Najnowsze sankcje, zatwierdzone w środę rano przez ambasadorów UE, wprowadzają również nowy zakaz eksportu i importu, a także zupełnie nowy przepis, który uniemożliwia obywatelom UE zasiadanie w zarządach rosyjskich spółek państwowych. Do obszernej czarnej listy dodawane są nowe osoby i podmioty oskarżane o podważanie suwerenności terytorialnej Ukrainy.

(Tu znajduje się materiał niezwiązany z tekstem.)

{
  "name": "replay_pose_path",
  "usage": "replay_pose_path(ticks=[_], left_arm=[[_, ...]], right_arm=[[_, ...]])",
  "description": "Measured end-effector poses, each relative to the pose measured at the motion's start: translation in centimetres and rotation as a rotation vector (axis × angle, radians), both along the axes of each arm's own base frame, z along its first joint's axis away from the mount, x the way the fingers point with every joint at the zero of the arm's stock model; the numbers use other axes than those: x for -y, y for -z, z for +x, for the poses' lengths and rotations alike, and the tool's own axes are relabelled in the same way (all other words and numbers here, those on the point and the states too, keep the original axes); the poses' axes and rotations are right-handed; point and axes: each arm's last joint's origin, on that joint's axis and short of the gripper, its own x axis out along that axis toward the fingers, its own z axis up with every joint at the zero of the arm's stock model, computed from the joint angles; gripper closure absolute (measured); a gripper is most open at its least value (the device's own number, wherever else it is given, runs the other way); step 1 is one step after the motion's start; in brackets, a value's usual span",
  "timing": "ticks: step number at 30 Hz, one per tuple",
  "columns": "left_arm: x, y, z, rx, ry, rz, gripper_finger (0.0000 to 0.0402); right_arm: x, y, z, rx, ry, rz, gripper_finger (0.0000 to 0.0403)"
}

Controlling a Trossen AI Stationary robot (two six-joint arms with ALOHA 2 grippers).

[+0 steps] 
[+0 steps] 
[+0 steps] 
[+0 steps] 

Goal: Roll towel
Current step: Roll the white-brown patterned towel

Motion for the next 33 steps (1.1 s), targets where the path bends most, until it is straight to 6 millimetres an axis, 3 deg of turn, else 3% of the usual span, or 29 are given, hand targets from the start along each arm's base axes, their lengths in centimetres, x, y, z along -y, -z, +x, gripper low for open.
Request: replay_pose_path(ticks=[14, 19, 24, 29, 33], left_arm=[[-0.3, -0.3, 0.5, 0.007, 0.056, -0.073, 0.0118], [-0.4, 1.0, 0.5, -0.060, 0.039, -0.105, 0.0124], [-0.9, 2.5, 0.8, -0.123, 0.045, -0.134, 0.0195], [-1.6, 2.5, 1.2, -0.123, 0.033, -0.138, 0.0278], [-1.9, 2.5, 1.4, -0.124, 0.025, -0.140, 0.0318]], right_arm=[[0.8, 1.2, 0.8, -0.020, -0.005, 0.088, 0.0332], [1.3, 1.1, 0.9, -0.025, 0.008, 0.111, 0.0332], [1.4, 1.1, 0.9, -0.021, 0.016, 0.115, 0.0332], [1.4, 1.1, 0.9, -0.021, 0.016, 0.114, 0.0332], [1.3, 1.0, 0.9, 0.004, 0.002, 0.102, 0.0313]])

Paliwa kopalne są głównym źródłem dochodów Rosji i stanowią 45% budżetu federalnego kraju. Według rosyjskiego banku centralnego w 2021 r. sprzedaż rosyjskiej ropy naftowej wyniosła 110,2 mld USD, podczas gdy produkty rafineryjne, takie jak olej napędowy i benzyna, przyniosły 68,7 mld USD.
Kraje zachodnie chcą obciąć te ogromne dochody, które, jak się obawiają, są kierowane na kosztowną inwazję na Ukrainę. Limit cenowy na ropę został co do zasady uzgodniony przez G7 na początku września i musi zostać przetransponowany do prawa UE, aby był skuteczny i wykonalny.
G7 zamierza zabronić swoim firmom ubezpieczeniowym i spedycyjnym świadczenia usług rosyjskim firmom sprzedającym ropę po cenie przekraczającej uzgodniony limit. Komercyjne tankowce potrzebują ubezpieczenia, aby pokryć koszty zdarzeń pozostających poza ich kontrolą, takich jak opóźnienia, uszkodzenia dostaw, kradzież, a nawet wojna.